By catherine (not verified) on 13 Apr 2007 #permalink

Wow. It's worse than Eragon. Please excuse me while I sterilize my eyeballs.

When I first saw the title for Eragon, I wondered if it had been inspired the The Eye of Argon. Skimming a few pages confirmed it.

Famous/infamous in Science Fiction fandom, and to professional writers.

Makes "Plan 9 from Outer Space" took like Shakespeare by comparison.

The story of how the original manuscript was rediscovered is an interesting sub-story itself.

Open question: what is the SECOND worst science fiction book ever published, and why?

Thanks for the warning!

Warning: This Post May Contain Sarcastic Remarks.

Hey now, don't knock Eragon, it is Star Wars in Middle Earth! How could it possibly be bad?

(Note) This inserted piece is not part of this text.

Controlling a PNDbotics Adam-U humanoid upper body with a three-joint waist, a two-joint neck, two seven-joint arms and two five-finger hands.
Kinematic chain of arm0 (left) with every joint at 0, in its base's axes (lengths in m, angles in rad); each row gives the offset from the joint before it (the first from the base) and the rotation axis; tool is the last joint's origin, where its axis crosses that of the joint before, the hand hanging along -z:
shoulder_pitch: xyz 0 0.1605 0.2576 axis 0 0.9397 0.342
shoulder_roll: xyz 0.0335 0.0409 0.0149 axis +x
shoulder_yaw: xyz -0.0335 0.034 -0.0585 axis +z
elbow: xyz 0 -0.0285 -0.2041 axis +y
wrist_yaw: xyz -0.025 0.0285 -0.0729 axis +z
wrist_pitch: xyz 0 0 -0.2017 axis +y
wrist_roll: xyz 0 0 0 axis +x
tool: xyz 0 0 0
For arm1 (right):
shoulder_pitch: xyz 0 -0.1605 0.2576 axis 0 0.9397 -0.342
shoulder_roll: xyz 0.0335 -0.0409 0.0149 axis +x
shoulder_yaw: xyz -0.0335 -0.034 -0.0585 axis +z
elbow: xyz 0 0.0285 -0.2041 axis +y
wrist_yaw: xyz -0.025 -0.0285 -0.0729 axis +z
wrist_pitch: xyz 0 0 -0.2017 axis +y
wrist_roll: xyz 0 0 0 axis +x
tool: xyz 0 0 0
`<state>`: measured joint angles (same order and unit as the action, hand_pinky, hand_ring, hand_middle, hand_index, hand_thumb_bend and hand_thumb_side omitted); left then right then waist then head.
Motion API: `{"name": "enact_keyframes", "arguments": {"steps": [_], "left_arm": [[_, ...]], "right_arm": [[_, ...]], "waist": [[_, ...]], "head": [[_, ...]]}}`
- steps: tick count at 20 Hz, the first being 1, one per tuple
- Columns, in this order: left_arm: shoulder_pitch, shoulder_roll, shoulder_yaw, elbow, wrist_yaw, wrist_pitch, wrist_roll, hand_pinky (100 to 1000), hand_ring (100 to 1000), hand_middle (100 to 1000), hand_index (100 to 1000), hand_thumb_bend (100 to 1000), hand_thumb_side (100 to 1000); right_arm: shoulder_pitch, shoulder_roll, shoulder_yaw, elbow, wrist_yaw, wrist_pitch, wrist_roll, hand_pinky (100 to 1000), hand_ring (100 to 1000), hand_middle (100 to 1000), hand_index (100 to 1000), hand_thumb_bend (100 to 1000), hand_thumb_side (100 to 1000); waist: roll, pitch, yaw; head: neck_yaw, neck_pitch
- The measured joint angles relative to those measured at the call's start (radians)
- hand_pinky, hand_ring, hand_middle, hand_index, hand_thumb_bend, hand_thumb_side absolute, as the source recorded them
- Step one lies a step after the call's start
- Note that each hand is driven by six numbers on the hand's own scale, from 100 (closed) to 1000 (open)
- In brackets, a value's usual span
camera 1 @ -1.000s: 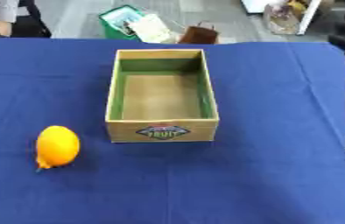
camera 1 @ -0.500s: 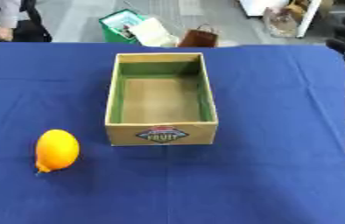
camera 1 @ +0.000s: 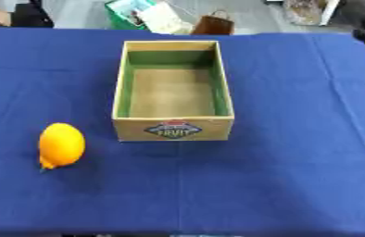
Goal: Pick up objects on the table and place them in the box.
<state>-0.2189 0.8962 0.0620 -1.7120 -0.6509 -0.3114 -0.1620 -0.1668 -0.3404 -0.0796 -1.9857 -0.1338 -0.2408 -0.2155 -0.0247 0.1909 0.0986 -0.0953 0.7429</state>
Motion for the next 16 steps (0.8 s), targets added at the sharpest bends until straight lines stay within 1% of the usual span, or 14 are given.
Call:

By K. Engels (not verified) on 13 Apr 2007 #permalink

Cast this indefatigable, yet interminable tome into the crepuscular night where daemons creep upon silver trails of filigree incandescence.

By Christian Burnham (not verified) on 13 Apr 2007 #permalink

Ow.

Take a look at the runner-up entry in this year's Bulwer-Lytton, at http://www.sjsu.edu/depts/english/2006.htm

"I know what you're thinking, punk," hissed Wordy Harry to his new editor, "you're thinking, 'Did he use six superfluous adjectives or only five?' - and to tell the truth, I forgot myself in all this excitement; but being as this is English, the most powerful language in the world, whose subtle nuances will blow your head clean off, you've got to ask yourself one question: 'Do I feel loquacious?' - well do you, punk?"

Stuart Vasepuru
Edinburgh, Scotland

I think this entry is so appropriate for Argon. I can see the reviews now: "Read Argon! It's a gas!"

Okay, SOMEONE had to do it. I'm only happy it was me.

I started this thinking, "It can't be any supider than the Gor novels...." And maybe it isn't; but it's certainly worse written.

I, and my warband of 500 bloodthirsty Ostrogoths, would like to have a chat with the author of this book.

Ahh, the poor guy is dead. Never mind.

I can hardly stop laughing long enough to keyboard my comment. It almost reads like it was compiled according to some wierd computer code without human involvement.

However, it might be real. One of my former colleagues in real book publishing used to earn money on the side writing chapters in pornographic pot-boilers for the horny male readers (none read Pharyngula, right?). A given book might have 15 chapters and each chapter was written by a different author. And on each page (of the printed version) there had to be at least one orgasm. The authors/writers were given a cast of characters and how each chapter was connected to the ones perceding and following so continuity could be maintained. Within those rules they were free to write they wanted. Of course, all the writers used pseudonyms. I never tried my hand at it but my colleague thought it was a hoot, although his wife frowned on the whole enterprise.

Oy, that tears it!
I can't seem to get MY novel published, & this prat manages to get THIS dreck out into circulation?!?!?!?
I thought De Camp was camp, but this? I wrote better stuff (not by much) when I was a teenager.
Crap.

Krystalline Apostate:

I started writing stories in fifth grade, and I think I cleared the Eye of Argon bar pretty quickly. Can't find anybody daft enough to put my novel on bookshelves, either. :-(

Of course, Jim Theis had to wait until after he died, so maybe we can beat that. . . .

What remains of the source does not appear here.